**THE PROBLEM**: Return every line from the listing where the word "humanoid" occurs.

**DATA SHOWN**:
========

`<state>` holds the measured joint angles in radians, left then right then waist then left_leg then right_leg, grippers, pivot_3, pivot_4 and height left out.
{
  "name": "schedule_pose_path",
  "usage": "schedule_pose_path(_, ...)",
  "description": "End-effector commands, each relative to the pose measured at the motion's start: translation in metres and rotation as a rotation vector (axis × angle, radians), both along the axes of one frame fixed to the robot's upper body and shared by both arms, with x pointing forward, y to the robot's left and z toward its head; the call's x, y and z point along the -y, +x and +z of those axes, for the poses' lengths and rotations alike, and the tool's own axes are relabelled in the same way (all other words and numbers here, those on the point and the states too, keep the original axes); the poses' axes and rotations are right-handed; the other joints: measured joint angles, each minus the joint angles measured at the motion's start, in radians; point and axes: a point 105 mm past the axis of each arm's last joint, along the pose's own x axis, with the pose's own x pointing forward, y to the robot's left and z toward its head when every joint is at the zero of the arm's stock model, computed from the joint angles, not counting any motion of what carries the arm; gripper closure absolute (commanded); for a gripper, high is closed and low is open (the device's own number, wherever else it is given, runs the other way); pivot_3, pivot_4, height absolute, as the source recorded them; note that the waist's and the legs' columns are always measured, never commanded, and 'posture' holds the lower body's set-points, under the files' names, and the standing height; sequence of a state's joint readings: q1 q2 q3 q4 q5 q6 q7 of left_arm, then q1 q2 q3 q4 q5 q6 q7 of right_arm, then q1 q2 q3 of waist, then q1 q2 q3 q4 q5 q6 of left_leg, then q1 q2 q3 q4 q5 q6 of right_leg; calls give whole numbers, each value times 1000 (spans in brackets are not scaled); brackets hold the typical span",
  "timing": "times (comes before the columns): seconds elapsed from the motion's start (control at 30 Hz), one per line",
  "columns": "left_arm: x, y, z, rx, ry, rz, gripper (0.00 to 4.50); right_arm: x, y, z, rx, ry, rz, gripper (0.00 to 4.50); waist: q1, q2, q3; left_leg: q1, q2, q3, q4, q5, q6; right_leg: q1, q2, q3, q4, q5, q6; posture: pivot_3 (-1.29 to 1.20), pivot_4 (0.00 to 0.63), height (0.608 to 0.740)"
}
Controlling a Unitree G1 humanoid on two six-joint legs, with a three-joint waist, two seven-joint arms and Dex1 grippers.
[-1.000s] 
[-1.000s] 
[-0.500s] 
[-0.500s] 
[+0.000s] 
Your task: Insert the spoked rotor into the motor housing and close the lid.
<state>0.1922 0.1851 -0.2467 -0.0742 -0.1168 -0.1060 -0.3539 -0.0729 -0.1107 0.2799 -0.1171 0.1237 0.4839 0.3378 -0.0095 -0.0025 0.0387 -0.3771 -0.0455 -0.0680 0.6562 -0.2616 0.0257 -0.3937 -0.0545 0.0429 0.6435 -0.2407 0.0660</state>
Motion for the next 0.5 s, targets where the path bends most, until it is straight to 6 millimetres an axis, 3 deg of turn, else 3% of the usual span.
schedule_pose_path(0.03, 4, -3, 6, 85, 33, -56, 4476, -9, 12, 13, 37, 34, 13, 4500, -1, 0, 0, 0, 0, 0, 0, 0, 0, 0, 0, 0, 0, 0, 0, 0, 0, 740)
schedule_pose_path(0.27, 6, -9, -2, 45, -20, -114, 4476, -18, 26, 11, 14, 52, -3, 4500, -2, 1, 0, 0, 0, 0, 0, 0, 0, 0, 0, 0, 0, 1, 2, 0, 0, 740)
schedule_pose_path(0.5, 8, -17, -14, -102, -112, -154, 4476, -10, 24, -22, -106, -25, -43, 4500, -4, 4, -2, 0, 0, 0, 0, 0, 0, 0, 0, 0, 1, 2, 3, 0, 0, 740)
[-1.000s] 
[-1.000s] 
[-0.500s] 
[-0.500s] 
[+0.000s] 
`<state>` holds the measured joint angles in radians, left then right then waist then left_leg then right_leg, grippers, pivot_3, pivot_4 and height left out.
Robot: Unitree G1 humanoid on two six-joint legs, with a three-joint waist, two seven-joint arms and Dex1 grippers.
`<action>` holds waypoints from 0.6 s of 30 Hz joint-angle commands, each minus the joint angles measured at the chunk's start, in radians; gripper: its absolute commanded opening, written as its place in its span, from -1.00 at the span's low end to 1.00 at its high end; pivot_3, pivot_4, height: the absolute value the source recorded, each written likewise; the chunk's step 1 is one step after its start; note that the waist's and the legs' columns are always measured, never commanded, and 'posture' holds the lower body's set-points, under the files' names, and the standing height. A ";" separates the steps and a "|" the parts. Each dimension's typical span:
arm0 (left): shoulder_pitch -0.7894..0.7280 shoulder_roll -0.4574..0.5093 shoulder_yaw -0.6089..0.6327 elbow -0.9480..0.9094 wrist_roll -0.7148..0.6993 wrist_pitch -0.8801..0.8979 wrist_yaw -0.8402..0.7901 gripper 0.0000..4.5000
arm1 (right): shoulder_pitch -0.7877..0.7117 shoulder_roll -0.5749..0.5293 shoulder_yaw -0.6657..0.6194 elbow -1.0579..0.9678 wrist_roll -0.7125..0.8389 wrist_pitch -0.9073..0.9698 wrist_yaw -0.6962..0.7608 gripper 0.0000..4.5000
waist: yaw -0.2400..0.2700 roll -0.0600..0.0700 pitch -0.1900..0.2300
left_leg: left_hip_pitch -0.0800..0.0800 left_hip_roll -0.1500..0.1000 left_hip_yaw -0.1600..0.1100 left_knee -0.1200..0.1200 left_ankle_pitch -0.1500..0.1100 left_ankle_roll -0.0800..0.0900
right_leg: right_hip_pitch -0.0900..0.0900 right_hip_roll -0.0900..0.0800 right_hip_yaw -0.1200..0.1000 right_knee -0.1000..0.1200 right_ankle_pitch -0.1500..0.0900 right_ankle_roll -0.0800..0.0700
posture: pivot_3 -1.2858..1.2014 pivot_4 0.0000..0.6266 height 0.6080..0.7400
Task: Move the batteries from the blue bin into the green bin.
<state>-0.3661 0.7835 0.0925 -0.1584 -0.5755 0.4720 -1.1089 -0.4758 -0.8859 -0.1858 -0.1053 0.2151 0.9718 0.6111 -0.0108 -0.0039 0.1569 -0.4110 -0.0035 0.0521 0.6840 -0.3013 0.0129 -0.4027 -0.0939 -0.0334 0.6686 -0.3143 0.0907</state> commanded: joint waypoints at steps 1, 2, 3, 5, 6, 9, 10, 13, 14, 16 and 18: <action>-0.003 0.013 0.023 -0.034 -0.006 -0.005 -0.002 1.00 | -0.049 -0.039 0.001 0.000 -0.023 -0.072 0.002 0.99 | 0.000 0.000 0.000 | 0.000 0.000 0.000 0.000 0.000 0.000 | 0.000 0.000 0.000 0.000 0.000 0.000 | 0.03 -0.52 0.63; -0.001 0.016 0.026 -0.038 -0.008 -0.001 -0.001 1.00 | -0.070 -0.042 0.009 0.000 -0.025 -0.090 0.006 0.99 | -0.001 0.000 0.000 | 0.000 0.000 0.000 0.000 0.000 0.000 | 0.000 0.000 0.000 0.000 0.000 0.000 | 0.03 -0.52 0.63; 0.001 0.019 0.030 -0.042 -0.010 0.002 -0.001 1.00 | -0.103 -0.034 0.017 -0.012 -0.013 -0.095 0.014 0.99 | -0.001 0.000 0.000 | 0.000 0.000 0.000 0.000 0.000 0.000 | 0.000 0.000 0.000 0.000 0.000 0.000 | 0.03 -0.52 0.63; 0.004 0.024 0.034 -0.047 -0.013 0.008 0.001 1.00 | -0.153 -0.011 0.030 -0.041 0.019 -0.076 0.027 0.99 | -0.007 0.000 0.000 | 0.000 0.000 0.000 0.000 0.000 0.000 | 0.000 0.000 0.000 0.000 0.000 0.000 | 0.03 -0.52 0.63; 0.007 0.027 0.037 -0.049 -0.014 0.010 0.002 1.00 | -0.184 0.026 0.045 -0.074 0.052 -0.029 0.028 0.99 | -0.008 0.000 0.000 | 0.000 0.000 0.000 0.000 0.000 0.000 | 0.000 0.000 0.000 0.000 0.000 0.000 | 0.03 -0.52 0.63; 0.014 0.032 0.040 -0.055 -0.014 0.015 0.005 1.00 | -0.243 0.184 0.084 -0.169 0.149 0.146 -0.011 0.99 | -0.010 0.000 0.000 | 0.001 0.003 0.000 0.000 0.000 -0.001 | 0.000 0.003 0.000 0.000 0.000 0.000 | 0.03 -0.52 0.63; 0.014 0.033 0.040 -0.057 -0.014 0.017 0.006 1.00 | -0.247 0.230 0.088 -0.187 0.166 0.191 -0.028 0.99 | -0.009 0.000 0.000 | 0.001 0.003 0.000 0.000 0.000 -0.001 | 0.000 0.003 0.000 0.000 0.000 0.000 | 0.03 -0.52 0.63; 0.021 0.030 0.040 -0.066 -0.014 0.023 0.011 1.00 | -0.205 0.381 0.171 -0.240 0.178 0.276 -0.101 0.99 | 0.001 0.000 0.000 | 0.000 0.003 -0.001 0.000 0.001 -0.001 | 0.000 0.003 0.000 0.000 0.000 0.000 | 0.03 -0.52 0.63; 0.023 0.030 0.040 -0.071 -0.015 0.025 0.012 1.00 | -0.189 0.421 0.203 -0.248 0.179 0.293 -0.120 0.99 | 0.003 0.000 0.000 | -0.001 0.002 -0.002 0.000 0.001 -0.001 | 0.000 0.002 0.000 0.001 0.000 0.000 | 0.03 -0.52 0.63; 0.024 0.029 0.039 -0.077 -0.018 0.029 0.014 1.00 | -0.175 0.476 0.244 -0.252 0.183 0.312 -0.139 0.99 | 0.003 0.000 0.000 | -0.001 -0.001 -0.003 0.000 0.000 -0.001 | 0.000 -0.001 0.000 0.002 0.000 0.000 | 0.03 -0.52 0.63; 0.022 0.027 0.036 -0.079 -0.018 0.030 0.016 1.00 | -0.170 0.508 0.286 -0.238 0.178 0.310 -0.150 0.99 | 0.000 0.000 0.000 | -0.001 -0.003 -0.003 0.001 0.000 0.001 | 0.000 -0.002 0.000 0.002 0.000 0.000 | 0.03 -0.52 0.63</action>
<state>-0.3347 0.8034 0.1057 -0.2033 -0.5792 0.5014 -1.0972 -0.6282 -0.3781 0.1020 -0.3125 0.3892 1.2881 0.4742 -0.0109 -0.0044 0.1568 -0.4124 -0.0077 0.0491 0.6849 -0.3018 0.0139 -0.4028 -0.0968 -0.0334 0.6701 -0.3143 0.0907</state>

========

**TASK ANSWER**:
Controlling a Unitree G1 humanoid on two six-joint legs, with a three-joint waist, two seven-joint arms and Dex1 grippers.
Robot: Unitree G1 humanoid on two six-joint legs, with a three-joint waist, two seven-joint arms and Dex1 grippers.

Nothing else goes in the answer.